Mrs. Gamp, who perhaps had been already tempted further than she had intended to go, by the barber's stimulating curiosity, gave a sniff of uncommon significance, and said, it didn't signify.

`I'm a-goin down with my patient in the coach this arternoon,' she proceeded. `I'm a-goin to stop with him a day or so, till he gets a country nuss (drat them country nusses, much the orkard hussies knows about their bis'ness); and then I'm a-comin back; and that's my trouble, Mr. Sweedlepipes. But I hope that everythink 'll only go on right and comfortable as long as I'm away; perwisin which, as Mrs. Harris says, Mrs. Gill is welcome to choose her own time: all times of the day and night bein' equally the same to me.'

During the progress of the foregoing remarks, which Mrs. Gamp had addressed exclusively to the barber, Mr. Bailey had been tying his cravat, getting on his coat, and making hideous faces at himself in the glass. Being now personally addressed by Mrs. Gamp, he turned round, and mingled in the conversation.

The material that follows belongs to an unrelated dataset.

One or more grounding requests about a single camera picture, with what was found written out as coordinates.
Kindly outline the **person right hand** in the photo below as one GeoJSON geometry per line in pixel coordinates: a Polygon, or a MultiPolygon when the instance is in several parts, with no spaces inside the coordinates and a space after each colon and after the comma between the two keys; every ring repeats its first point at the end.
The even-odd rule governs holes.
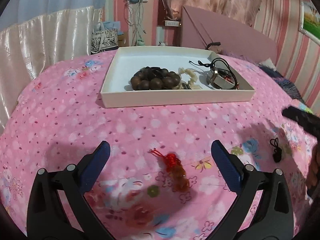
{"type": "Polygon", "coordinates": [[[312,158],[309,165],[308,175],[306,177],[306,186],[308,189],[315,187],[319,182],[319,143],[312,149],[312,158]]]}

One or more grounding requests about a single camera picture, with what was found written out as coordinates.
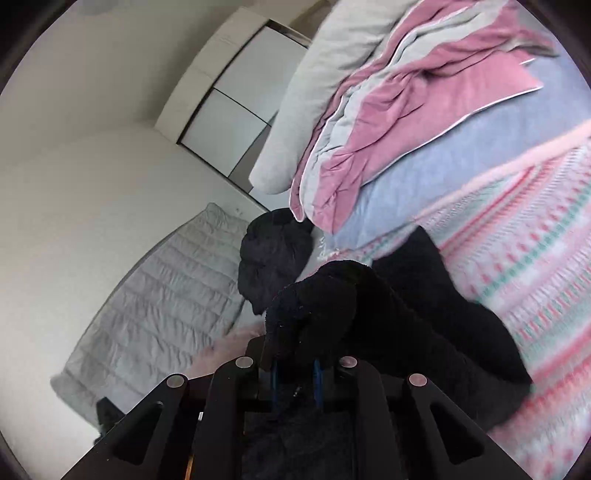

`You ain't been in the City, I suppose, sir, since we was all three there together,' said Mrs. Gamp, `at Mr. Chuzzlewit's?'

`Yes, I have, Sairah. I was there last night.'

`Last night!' cried the barber.

`Yes, Poll, reether so. You can call it this morning, if you like to be particular. He dined with us.'

`Who does that young Limb mean by "hus?"' said Mrs. Gamp, with most impatient emphasis.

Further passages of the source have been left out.